Educate managers and teammates about the grieving process. Grief can take many forms and look different from day to day. Managers and coworkers of a grieving employee may not know what to say (or not to say) or how they should act. Bringing in a grief counselor to talk with employees and educate them about grief can help them support their grieving team member. Grief counseling is also a good idea if employees are grieving the loss of a colleague.

Provide bereavement leave and flexibility upon return. In many cases, people who have lost a close family member have to put their grief on hold so they can make all the calls and decisions that have to be made when someone dies. They may have to make arrangements for the funeral, inform family, friends, schools, and others about the death, and give extra attention to children or other people in the home. It’s a lot. Employers can be a big help here by offering bereavement leave and flexibility when the employee returns.

In the United States, the typical bereavement leave policy is three to seven days, which is rarely enough time to hold a funeral or memorial service, let alone work through the initial pain of a loss. Some companies offer more time off. The policy at Facebook, for example, is 20 days of paid time off after the death of an immediate family member.  

Of course, providing either paid or unpaid time off is a huge expense, and not every employer can make it work, however much they would like to. Our general recommendation is to offer as much time as you can and communicate with the employee about how much time they feel they need. Some employees may want to come back sooner rather than later because work helps get their minds off the pain. Others may ask for longer because they need more time to heal before they’re able to be fully productive at work.

Understand, too, that grieving employees will have bad days, and grief can come on suddenly, like a ton of bricks. Grieving employees may need extra breaks or need to take a half day unexpectedly. Letting employees know that they have flexibility after they return can be a big relief.  

Offer mental health care. It’s likely that grieving employees will need therapy to help them process the loss and work through their emotions, but regular sessions with a therapist can quickly become costly. Providing health insurance that covers mental health care can help ease this financial burden. An Employee Assistance Program may also be beneficial.

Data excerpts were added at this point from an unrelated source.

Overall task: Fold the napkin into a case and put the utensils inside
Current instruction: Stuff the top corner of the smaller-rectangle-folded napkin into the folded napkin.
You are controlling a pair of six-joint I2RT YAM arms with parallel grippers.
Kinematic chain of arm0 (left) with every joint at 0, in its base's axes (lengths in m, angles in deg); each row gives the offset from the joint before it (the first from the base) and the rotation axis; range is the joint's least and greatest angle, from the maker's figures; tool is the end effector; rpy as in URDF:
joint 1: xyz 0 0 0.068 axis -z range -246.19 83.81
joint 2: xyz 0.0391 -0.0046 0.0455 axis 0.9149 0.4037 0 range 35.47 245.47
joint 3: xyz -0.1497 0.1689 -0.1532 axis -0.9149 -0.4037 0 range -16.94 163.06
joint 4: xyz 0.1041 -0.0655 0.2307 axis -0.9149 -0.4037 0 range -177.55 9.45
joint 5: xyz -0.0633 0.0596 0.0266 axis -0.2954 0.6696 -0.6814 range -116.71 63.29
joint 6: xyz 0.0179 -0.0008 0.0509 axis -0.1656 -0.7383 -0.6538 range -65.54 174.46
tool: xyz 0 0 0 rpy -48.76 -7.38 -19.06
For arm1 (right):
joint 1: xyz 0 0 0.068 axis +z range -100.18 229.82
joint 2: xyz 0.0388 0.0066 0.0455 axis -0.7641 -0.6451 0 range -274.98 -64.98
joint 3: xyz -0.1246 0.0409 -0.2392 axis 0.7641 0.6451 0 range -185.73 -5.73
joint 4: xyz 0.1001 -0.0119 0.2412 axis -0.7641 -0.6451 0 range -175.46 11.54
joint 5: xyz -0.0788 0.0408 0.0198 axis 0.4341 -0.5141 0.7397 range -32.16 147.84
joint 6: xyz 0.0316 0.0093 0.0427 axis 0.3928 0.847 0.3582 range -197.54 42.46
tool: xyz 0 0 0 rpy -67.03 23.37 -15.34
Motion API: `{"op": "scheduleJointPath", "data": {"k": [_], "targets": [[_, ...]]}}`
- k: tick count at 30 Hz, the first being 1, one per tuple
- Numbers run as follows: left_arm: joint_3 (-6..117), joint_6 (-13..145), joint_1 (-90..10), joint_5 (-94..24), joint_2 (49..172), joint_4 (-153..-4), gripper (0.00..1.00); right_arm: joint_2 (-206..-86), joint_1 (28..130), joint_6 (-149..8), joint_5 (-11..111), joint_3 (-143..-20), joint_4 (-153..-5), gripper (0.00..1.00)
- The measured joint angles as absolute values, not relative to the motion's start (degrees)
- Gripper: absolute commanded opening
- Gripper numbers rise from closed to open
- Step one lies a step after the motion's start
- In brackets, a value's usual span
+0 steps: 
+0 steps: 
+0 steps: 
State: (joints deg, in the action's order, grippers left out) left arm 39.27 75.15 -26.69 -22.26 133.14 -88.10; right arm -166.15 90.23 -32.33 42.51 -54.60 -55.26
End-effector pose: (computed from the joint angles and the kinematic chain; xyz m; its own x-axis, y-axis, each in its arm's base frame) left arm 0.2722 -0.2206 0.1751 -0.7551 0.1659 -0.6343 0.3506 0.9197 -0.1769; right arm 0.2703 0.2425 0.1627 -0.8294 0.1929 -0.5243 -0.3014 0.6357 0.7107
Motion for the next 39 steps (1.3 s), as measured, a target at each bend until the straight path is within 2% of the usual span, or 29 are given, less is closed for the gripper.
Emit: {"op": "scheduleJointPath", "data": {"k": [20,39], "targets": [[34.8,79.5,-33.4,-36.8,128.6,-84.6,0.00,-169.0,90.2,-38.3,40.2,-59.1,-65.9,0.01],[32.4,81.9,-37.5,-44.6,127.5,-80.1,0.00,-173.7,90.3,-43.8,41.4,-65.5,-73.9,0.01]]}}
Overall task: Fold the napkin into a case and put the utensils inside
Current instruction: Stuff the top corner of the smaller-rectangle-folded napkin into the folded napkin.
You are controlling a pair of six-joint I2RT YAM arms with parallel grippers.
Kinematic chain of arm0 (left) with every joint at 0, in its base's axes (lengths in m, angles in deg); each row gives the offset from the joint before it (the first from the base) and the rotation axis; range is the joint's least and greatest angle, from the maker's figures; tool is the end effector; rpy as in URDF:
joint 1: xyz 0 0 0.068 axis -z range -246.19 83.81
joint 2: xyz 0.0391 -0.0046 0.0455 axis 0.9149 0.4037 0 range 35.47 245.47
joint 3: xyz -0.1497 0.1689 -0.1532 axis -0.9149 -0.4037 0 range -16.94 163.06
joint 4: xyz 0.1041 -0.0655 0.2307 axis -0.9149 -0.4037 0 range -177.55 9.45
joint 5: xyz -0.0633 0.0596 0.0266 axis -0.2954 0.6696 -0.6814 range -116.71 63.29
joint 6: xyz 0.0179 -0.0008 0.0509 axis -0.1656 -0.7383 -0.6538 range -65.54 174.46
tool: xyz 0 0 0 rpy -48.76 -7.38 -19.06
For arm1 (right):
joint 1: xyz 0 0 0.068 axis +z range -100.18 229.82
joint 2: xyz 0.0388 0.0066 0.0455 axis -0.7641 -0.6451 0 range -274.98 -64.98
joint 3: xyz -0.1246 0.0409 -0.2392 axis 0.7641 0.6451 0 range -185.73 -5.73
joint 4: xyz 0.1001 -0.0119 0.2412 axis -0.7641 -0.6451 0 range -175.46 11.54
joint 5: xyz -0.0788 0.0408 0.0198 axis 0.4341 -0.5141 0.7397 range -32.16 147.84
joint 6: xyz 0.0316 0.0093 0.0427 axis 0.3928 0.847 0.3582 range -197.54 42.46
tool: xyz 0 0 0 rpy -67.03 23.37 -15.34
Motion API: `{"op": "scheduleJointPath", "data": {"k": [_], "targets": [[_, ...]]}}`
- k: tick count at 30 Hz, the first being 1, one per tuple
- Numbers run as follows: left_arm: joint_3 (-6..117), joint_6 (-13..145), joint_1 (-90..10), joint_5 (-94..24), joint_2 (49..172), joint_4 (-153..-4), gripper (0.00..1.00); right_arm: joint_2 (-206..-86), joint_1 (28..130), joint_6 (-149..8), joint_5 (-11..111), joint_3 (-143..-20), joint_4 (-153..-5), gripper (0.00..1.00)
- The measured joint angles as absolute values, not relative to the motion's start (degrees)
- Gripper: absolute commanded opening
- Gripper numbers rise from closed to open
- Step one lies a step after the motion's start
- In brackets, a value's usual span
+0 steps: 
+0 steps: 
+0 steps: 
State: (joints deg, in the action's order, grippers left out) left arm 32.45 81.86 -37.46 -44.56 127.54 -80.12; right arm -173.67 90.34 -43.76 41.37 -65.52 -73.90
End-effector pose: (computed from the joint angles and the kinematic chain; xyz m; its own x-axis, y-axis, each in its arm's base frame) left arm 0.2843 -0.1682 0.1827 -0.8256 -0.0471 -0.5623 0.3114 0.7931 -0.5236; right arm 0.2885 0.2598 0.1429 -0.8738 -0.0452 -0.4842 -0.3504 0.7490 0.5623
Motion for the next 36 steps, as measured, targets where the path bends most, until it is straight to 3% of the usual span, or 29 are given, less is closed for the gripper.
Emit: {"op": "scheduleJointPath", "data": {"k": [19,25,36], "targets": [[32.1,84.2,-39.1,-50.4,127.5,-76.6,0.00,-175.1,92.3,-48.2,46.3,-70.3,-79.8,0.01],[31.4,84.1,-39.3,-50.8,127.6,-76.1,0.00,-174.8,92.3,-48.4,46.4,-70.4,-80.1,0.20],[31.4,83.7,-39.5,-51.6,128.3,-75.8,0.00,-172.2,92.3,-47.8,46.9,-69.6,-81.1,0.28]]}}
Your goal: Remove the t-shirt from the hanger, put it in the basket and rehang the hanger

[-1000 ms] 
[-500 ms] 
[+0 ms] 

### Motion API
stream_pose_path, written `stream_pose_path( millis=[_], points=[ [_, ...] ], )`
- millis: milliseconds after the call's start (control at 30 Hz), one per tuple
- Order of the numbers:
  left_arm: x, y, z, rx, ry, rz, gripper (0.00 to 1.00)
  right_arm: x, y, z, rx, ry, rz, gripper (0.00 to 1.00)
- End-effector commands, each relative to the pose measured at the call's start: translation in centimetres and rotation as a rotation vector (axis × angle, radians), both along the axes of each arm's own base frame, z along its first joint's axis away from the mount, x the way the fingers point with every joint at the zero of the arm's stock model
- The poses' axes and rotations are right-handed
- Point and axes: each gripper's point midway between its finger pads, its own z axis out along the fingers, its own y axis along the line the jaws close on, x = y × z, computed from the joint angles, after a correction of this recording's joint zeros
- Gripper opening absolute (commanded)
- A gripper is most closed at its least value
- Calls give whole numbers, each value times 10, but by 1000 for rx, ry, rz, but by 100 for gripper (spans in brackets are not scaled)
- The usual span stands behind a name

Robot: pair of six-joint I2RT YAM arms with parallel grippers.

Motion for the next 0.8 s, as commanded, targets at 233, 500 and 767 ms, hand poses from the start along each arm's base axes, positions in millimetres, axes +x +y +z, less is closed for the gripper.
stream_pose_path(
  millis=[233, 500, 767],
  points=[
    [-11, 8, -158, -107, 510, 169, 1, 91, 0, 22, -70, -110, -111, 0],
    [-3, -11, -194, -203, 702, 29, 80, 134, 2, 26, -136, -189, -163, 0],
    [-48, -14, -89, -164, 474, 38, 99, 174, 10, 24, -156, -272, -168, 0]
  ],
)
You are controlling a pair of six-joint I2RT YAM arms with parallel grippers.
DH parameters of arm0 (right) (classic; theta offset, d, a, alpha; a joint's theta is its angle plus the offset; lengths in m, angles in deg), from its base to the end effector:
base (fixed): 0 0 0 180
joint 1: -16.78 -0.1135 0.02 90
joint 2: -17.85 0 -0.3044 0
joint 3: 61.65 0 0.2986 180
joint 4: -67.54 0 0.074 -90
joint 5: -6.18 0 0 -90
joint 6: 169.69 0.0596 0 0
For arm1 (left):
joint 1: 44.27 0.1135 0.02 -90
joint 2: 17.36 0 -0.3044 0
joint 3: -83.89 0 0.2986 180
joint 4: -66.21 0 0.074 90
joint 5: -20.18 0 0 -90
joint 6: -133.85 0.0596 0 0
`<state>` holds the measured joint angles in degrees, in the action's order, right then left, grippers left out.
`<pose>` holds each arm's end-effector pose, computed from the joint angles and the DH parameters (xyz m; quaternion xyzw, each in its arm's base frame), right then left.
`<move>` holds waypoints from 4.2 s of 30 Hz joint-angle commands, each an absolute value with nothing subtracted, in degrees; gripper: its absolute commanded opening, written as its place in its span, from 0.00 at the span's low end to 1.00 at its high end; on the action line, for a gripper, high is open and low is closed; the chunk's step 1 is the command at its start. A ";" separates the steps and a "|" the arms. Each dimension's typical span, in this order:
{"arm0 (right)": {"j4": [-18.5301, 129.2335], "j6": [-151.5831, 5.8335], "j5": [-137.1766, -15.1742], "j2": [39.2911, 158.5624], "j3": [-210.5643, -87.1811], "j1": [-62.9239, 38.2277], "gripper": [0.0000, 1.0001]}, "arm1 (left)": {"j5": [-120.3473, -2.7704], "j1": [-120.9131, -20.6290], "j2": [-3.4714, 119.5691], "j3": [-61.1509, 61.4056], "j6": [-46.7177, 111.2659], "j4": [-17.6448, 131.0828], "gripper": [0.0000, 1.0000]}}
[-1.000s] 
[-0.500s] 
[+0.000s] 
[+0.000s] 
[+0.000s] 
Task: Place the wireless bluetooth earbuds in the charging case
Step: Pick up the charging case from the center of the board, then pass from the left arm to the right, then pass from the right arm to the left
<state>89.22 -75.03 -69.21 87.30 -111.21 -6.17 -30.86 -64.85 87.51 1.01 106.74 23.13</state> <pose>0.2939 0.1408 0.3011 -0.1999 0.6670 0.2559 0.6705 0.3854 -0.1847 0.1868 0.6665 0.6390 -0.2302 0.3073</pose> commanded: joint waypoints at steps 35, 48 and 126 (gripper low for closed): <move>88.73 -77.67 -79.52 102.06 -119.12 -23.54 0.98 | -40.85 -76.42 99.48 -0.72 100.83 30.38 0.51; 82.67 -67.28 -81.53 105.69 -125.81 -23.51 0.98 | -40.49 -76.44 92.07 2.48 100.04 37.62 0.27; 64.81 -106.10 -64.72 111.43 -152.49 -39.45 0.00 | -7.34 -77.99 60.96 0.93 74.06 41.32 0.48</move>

Reach out to offer support, but be mindful of decision fatigue. People experiencing a loss need support, but they may not know what support they need or be able to answer if asked. Decision fatigue is very common immediately after a death. Even a question like, “What can we bring over for dinner?” can be stressful to answer.

One option here is to simply let a grieving employee know that you’re there for them and that they can reach out if they need anything. Another option is to make decisions yourself about what support you give. For example, if you want to provide the employee with a gift card to a restaurant, you could select the restaurant yourself instead of asking the employee which restaurant they’d prefer (just be sure to take the possibility of food allergies into consideration). Both of these options let the employee know that you care about them without adding to the decisions they have to make and the stress they’re feeling.

Be aware of triggers and PTSD. If the death was particularly sudden, unexpected, or traumatic, the employee may at times unexpectedly reexperience the horror, panic, stress, and fear they felt at the time of the event. In some cases, the employee may be diagnosed with post-traumatic stress disorder. If any of this occurs, give the employee time and space to process their emotions.   

Also, don’t be hard on yourself if something you say triggers a response. There’s no way to anticipate all of the words and images that could be triggering, and even if you know the details of the death, it’s simply not reasonable to expect that you’ll remember those details in every moment that you’re speaking. Don’t worry if you say the “wrong thing.” The important thing is to be aware that a grieving employee may feel the need to step away and to show understanding and compassion in those moments.